Let $K/\mathbb{Q}$ be a Galois number field and $H/K$ its Hilbert class field. Then we have $\mathrm{Gal}(H/K) \cong \mathrm{CL}_K$ from class field theory, and moreover $H/\mathbb{Q}$ is Galois. We obtain an extension $$0 \to \mathrm{CL}_K \to \operatorname{Gal}(H/\mathbb{Q}) \to \operatorname{Gal}(K/\mathbb{Q}) \to 0.\tag{$*$}\label{492847_star}$$ The group $\operatorname{Gal}(K/\mathbb{Q})$ acts on $\mathrm{CL}_K$ in a natural way, which agrees with the conjugacy action induced by the extension.
My question: is the group structure on $\operatorname{Gal}(H/\mathbb{Q})$ uniquely determined by this action?
To make this more precise, recall that extensions as in \eqref{492847_star} are classified by the group cohomology $H^2(\operatorname{Gal}(K/\mathbb{Q}),\mathrm{CL}_K)$. Write $c_K \in H^2(\operatorname{Gal}(K/\mathbb{Q}),\mathrm{CL}_K)$ for the class of the extension determined by $K$. Let $L$ be another number field with the same Galois group which acts in the same way on the class group. Then are the group extensions \eqref{492847_star} the same, i.e. do we have an equality $c_K = c_L$ upon identifying the relevant groups?
This is automatic provided $H^2(\operatorname{Gal}(K/\mathbb{Q}),\mathrm{CL}_K)$ is trivial, in which case the extension splits. There are examples where the extension is non-trivial. Still it is a logical possibility that one obtains the same non-trivial extension in all cases with the same Galois group and class group action.

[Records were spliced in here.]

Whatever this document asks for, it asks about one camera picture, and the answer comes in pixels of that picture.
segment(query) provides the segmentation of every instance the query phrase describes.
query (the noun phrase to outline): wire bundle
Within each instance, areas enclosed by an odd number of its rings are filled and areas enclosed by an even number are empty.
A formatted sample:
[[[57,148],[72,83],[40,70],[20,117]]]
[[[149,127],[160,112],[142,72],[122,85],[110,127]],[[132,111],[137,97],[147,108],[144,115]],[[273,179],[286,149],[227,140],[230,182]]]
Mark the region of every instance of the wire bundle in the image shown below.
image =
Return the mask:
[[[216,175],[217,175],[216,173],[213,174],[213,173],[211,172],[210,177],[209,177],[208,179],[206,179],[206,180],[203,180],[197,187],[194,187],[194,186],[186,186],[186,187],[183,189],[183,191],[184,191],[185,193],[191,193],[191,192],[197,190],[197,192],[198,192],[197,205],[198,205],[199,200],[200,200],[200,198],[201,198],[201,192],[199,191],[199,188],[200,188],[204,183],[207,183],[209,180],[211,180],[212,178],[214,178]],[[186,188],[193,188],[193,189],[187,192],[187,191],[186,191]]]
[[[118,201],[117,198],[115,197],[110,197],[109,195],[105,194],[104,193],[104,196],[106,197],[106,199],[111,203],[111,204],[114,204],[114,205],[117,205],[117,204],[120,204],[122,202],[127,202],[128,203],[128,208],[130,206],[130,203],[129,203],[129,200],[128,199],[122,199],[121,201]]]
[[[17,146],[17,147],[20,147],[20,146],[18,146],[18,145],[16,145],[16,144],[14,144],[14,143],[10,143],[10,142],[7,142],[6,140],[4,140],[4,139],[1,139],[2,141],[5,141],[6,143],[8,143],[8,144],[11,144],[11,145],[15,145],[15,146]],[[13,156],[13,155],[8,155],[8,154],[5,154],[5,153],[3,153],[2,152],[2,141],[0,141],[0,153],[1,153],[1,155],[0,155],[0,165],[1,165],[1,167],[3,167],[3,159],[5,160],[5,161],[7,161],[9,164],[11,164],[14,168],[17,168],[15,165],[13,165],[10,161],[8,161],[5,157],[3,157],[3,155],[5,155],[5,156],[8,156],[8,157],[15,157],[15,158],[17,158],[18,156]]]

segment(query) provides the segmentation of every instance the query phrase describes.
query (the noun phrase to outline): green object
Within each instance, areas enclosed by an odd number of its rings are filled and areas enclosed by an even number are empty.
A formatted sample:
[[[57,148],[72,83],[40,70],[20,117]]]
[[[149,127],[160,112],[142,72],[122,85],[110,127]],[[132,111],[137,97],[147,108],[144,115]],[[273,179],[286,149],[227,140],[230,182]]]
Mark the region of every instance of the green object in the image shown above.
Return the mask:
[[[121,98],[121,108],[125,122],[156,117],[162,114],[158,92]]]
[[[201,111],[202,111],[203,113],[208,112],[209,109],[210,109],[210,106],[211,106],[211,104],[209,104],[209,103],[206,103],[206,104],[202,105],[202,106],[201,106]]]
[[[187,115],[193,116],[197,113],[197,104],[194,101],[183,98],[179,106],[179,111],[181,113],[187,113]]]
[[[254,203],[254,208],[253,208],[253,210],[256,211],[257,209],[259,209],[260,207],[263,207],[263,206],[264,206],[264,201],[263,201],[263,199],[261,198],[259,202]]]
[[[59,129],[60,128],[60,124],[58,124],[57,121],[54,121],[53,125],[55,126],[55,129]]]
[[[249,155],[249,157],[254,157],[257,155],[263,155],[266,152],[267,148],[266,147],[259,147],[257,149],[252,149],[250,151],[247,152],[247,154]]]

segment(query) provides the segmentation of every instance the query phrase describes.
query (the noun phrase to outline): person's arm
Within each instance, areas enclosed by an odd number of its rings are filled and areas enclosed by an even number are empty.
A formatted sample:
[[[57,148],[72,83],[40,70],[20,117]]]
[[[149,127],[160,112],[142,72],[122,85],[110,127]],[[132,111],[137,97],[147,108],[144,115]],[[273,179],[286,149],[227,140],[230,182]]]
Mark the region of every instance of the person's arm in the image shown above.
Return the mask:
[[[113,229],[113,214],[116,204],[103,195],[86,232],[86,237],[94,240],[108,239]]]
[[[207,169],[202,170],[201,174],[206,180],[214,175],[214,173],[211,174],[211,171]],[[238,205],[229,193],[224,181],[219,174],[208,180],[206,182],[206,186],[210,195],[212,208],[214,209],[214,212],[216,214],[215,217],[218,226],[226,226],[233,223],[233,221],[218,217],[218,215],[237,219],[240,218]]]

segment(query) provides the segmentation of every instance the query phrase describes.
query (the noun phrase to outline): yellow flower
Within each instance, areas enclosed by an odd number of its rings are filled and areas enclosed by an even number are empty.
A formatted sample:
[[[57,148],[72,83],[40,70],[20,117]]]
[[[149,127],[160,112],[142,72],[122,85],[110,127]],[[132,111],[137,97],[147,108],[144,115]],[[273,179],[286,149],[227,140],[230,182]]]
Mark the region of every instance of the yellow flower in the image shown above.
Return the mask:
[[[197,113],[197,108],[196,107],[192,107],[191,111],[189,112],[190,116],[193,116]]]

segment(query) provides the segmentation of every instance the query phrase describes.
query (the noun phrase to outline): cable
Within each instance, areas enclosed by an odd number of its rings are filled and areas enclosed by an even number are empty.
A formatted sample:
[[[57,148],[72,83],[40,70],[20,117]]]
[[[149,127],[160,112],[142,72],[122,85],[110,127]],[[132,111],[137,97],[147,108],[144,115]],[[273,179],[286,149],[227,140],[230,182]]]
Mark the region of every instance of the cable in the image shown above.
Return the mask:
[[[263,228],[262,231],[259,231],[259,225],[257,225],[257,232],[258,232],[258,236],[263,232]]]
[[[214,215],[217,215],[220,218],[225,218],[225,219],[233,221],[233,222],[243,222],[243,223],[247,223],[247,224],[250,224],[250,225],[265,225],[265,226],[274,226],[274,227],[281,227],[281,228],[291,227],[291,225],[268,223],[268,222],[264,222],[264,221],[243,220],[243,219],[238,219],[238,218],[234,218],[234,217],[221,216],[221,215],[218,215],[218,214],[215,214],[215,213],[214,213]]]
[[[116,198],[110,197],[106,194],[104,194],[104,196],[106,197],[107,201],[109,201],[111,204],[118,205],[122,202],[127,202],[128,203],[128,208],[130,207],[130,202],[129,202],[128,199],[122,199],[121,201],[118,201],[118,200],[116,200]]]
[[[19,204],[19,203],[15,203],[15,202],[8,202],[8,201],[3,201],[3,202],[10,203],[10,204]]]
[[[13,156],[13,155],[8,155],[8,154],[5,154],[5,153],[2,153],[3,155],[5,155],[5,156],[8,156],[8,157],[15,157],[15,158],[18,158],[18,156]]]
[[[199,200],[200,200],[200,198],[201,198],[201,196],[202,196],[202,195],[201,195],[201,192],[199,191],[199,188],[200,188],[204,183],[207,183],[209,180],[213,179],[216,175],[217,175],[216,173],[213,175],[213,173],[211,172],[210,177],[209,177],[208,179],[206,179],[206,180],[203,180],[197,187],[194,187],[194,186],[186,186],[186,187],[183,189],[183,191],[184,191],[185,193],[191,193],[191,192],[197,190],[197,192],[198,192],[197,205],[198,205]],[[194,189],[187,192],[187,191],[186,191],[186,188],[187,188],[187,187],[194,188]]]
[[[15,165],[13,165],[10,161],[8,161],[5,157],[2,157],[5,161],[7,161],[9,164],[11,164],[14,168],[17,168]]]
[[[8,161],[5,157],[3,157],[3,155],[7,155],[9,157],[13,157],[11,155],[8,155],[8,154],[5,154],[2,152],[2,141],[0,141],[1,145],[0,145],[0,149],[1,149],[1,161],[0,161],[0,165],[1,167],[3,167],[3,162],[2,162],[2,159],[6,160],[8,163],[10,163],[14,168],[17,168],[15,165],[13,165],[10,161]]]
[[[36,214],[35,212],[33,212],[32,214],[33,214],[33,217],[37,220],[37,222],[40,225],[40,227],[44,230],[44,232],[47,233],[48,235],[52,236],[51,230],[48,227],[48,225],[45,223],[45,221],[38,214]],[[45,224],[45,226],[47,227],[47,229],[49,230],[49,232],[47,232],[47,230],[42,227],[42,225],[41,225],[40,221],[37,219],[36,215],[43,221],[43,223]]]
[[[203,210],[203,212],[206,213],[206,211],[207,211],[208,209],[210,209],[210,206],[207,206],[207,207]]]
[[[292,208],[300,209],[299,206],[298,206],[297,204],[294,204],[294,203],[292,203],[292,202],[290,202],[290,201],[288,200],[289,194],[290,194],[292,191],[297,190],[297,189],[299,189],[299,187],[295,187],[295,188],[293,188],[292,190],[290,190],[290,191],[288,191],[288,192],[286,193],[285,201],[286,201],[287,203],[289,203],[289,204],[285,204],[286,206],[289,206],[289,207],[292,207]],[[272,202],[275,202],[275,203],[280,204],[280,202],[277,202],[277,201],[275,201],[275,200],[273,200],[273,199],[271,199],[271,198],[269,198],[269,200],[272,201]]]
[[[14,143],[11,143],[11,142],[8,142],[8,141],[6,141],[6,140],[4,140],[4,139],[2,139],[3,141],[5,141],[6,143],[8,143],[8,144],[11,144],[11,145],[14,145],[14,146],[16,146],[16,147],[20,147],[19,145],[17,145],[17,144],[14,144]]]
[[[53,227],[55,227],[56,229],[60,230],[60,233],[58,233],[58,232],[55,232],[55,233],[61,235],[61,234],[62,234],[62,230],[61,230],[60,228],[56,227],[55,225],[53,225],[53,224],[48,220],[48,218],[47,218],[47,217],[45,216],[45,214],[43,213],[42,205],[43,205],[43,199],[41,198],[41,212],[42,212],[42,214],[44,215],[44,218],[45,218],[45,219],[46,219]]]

Counter-examples could be obtained by giving two fields with the same Galois group and class group action, but where one extension splits and the other does not.
I'm also happy to consider the slightly more general and more flexible problem of considering the group extension determined by a quotient of the class group.